Nasional

Alissa Wahid Jelaskan 3 Hal yang Perlu Didorong untuk Calon Pemimpin Indonesia

Rabu, 22 November 2023 | 19:30 WIB

Alissa Wahid Jelaskan 3 Hal yang Perlu Didorong untuk Calon Pemimpin Indonesia

Ketua PBNU Alissa Wahid sedang memantik diskusi pada acara Maklumat Politik Ulama Perempuan di Auditorium FISIP UIN Syarif Hidayatullah Jakarta, Senin (20/11/2023). (Foto: tangkapan layar Youtube UIN Jakarta)

Jakarta, NU Online

Ketua PBNU Bidang Kesejahteraan Rakyat (Kesra) Alissa Wahid mengatakan jelang pemilihan umum atau Pemilu 2024 mendatang calon pemimpin harus memastikan keadilan merata bagi segenap warga negara.


Hal ini disampaikan dalam sesi talkshow pada diskusi publik dan pembacaan maklumat politik ulama perempuan yang diselenggarakan oleh Jaringan Kongres Ulama Perempuan Indonesia (KUPI) bekerja sama dengan Pusat Studi Gender dan Anak (PSGA) dan FISIP UIN Syarif Hidayatullah Jakarta.


"Ada tiga hal yang perlu kita dorong kepada calon pemimpin kita nanti.

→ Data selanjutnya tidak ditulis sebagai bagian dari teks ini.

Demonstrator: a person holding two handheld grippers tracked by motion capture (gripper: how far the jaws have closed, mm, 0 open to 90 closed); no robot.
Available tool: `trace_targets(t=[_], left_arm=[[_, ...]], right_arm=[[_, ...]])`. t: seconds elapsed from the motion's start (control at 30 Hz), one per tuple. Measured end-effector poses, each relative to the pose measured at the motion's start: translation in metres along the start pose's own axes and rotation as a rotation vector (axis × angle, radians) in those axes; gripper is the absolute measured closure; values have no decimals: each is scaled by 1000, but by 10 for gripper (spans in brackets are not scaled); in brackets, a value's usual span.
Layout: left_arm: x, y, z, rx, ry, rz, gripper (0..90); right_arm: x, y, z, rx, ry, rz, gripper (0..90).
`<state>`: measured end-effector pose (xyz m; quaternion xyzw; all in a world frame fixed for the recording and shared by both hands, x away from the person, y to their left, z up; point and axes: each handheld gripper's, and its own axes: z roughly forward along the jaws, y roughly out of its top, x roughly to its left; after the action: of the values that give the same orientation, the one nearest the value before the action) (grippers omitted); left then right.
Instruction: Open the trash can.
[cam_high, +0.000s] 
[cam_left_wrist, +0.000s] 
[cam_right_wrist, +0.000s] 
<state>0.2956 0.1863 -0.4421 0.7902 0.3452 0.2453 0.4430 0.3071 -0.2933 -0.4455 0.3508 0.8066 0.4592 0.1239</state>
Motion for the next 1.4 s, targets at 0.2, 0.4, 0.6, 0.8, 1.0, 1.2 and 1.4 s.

Pertama, mereka harus memastikan keadilan seutuhnya atau keadilan hakiki menjadi cara pandang utama. Kedua, mereka harus punya kebijakan yang berpihak pada kelompok yang terpinggirkan. Ketiga, memastikan setiap agenda pembangunan membawa perspektif yang adil, termasuk adil gender, dan khas untuk perempuan (afirmasi)," kata Alissa.


Alissa berharap setiap kebijakan yang dibuat para pemimpin nanti betul-betul dengan pandangan keadilan hakiki. Bukan hanya formalitas atau prosedural saja. Tetapi memang tujuannya untuk mewujudkan rakyat adil, makmur, dan sentosa.


"Kita harus menuntut para pemimpin atau para pembuat legislasi memastikan keadilan seutuhnya. Meminjam bahasa Ibu Nyai Nur Rofiah, keadilan hakiki menjadi cara pandang utama," terang Alissa.


Kedua, agar bisa mewujudkan keadilan seutuhnya para pemimpin bangsa didorong  memiliki keberpihakan terhadap masyarakat yang dilemahkan dan terpinggirkan. Mereka adalah kelompok disabilitas, kelompok-kelompok adat yang jauh dari keramaian urban.


"Itu penting sekali. Karena kalau kita selalu berpikir kebutuhan mainstream, maka yang tertinggal itu adalah orang-orang yang mustadh’afin. Mereka yang dilemahkan oleh sistem," ungkapnya.


Lebih dari itu, yang tak kalah penting keadilan kepada kelompok perempuan yang menempati 50 persen atau setengah dari jumlah penduduk di Indonesia.


"Meski secara prosedural pintunya sudah dibuka, tapi secara faktual masih banyak hal yang membuat perempuan itu belum punya agensi yang cukup, dan bisa menjadi counter part yang adil bagi laki-laki," bebernya.


Alissa mencontohkan peran perempuan di dunia bisnis yang masih terdapat glass ceiling cukup besar. Pekerjaan yang sama namun gaji berbeda. Misalnya upah CEO perempuan lebih rendah dibandingkan CEO laki-laki.


"Seperti di perusahaan di mana saya bekerja. Saya menjadi komisaris itu, sales banyak sekali dari perempuan, tapi sales manajer berasal dari laki-laki semua. Nah ini adalah situasi faktual kita. Maka kemudian penting sekali para pemimpin kita berpikir untuk benar-benar adil," paparnya.


Ketiga, memastikan setiap agenda pembangunan membawa perspektif adil gender. Sebagaimana Inpres presiden No.9 Tahun 2000 yang pernah dikeluarkan pada masa pemerintahan Presiden KH Abdurrahman Wahid atau Gus Dur. 


Inpres tersebut, kata Alissa, dihadirkan untuk memastikan perspektif adil gender masuk dalam poros pembangunan. Apapun program kebijakannya, Alissa menegaskan pemimpin terpilih harus menggunakan perspektif adil gender. 


"Kita harus pastikan berlaku dengan sungguh-sungguh, tidak hanya kebijakan di atas kertas. Para pemimpin terpilih harus menggunakan pengalaman perempuan sebagai cara pandang," jelasnya.